Thrifty PayLess Holdings, Incorporated, K&B, PCS Health Systems, and Brooks Eckerd are all companies that have been a part of the plethora of Rite Aid acquisitions. “In January 1999, Rite Aid formed a strategic partnership with General Nutrition Companies, Incorporated, the largest specialty retailer of vitamins, mineral supplements, sports nutrition and herbal products. This partnership created GNC stores within Rite Aid drugstores across the country (Rite Aid 2010).” This has proven to be a marriage made in heaven, creating a co marketed line of vitamins and nutritional supplements called PhamAssure sold by both companies. Rite Aid has kept up with its competitors, Walgreens and CVS, as well as kept up with the times by offering prescription orders online at

http://www.riteaid.com/pharmacy/ and same day pickup.

Rite Aid is the third largest retail drugstore chain in the United States based on revenues and number of stores. In their stores, they sell prescription drugs and a wide assortment of other merchandise, which is referred to as ‘‘front-end’’ products. “In fiscal 2009, prescription drug sales accounted for 67.2% of total sales. It is believed that pharmacy operations will continue to represent a significant part of business due to favorable industry trends, including an aging population, increased life expectancy, anticipated growth in the federally funded Medicare Part D prescription program as ‘‘baby boomers’’ begin to enroll in 2011 and the discovery of new and better drug therapies. Approximately 28,000 front-end products, which accounted for the remaining 32.8% of total sales in fiscal 2009, are offered. Front end products include over-the-counter medications, health and beauty aids, personal care items, cosmetics, household items, beverages, convenience foods, greeting cards, seasonal merchandise and numerous other everyday and convenience products, as well as photo processing (Rite Aid 2010).” Rite Aid’s headquarters is located at 30 Hunter Lane, Camp Hill, Pennsylvania and their website is http://www.riteaid.com/. Their common stock is listed on the New York Stock Exchange under the trading symbol of ‘‘RAD’’. They were incorporated in 1968 and are a Delaware corporation.

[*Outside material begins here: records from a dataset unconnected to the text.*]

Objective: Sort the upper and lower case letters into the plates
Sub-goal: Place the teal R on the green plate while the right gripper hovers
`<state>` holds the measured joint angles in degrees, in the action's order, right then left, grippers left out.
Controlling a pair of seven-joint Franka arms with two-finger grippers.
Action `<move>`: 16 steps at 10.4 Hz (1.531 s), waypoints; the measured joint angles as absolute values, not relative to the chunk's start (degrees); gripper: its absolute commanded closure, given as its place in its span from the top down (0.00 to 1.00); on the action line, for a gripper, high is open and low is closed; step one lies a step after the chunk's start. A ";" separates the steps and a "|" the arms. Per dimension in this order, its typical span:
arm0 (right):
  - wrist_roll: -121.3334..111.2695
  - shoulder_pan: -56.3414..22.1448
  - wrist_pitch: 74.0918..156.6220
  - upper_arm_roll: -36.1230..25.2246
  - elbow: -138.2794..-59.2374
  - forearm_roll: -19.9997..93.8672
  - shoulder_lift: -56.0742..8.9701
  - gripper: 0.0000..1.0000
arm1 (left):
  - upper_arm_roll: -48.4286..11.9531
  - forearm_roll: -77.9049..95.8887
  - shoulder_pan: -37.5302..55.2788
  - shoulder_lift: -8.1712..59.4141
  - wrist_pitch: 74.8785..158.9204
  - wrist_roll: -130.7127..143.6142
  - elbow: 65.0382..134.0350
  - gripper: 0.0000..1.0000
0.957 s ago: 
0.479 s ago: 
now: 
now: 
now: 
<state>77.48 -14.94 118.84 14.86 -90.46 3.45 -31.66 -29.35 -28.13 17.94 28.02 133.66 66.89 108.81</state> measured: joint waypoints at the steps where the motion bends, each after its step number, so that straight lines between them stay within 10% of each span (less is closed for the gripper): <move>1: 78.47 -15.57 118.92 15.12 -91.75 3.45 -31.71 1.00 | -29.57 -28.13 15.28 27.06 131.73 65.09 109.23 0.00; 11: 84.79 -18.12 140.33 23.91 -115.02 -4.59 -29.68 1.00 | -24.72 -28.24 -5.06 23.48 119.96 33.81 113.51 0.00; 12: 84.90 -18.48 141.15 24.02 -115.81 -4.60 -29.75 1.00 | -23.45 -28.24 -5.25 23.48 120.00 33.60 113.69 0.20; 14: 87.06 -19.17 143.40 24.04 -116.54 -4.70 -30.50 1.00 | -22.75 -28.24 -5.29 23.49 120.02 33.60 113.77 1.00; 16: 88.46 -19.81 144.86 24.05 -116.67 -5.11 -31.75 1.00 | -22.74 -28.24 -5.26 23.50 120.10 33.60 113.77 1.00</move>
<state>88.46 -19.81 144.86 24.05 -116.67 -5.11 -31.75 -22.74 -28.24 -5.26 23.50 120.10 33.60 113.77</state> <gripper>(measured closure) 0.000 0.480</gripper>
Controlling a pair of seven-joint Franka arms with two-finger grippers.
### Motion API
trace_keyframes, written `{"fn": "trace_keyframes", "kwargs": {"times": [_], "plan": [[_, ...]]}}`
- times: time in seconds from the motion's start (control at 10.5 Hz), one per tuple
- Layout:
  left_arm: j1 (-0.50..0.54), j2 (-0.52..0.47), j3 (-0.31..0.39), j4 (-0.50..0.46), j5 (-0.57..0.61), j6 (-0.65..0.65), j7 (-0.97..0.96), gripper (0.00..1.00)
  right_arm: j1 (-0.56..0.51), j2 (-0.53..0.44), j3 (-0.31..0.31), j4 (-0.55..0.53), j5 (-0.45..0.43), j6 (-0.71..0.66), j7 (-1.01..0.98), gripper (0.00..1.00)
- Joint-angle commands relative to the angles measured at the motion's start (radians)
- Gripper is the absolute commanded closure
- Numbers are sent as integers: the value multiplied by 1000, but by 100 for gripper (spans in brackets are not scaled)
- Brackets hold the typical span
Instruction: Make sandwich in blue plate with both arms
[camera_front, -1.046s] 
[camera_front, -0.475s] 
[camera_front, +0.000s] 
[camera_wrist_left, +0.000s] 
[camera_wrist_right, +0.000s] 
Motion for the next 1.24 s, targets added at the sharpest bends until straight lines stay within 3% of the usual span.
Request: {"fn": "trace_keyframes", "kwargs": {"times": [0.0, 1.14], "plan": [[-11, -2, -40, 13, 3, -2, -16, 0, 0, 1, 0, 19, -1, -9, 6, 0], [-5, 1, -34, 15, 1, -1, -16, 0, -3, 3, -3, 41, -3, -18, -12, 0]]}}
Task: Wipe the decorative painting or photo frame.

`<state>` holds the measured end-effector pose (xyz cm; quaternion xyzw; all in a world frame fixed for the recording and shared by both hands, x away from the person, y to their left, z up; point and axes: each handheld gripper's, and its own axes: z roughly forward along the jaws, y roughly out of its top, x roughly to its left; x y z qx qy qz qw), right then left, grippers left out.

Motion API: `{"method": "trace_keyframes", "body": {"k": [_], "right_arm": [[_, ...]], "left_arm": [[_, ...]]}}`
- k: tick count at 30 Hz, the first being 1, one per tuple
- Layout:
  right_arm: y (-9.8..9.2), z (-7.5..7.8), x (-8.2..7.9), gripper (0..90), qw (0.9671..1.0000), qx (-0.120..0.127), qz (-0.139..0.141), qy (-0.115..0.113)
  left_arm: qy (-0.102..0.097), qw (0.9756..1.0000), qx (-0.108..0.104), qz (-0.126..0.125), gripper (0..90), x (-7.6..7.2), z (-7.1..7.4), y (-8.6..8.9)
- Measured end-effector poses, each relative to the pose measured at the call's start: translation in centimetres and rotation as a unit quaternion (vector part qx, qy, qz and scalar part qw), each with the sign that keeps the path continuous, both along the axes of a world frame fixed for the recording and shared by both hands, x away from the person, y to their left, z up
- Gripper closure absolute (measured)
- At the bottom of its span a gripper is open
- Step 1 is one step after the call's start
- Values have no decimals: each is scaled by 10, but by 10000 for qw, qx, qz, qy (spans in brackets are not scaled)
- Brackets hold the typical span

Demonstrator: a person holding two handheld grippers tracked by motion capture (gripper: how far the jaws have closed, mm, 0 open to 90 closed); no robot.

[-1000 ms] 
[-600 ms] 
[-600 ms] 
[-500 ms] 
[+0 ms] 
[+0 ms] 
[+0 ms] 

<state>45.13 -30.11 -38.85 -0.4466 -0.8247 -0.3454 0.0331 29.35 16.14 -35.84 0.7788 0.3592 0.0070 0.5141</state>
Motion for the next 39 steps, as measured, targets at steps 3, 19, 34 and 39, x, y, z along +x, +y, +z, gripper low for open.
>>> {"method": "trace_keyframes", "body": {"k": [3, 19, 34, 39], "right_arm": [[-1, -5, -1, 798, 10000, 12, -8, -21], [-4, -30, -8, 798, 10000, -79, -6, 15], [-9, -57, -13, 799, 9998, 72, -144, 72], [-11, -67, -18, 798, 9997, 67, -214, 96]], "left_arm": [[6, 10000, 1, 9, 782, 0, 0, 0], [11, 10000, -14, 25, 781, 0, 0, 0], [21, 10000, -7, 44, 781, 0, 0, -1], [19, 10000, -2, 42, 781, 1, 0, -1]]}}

One of the highlighted points contained in the Management’s Discussion and Analysis of Financial Condition and Results of Operations Overview include the fact that Rite Aid incurred a $2,915.4 million dollar net loss for fiscal 2009. Some key factors that impacted that net loss are 1) a write-off of goodwill, 2) income tax valuation allowance adjustments, 3) store closing and impairment charges, 4) LIFO charges, and 5) acquisition of Brooks Eckerd. Auditors from Deloitte and Touche LLP, of Philadelphia, Pennsylvania, gave Rite Aid an unqualified opinion on their internal control over financial reporting, as well as for financial statements and financial statement schedule.

Mary F. Sammons, Chairman and Chief Executive Officer, along with the rest of Rite Aid’s Board of Directors have a plan to make fiscal 2010 more profitable than the latter. Those plans include unlocking the value of a diverse store base, improve customer loyalty by improving customer and associate satisfaction, generate positive cash flow by taking unnecessary costs out of the business and improving operating efficiencies and reduce debt by way of the generation of operating cash flow and improvements in working capital management. By executing on these goals Rite Aid feels they can improve stockholder value even in a difficult economic environment.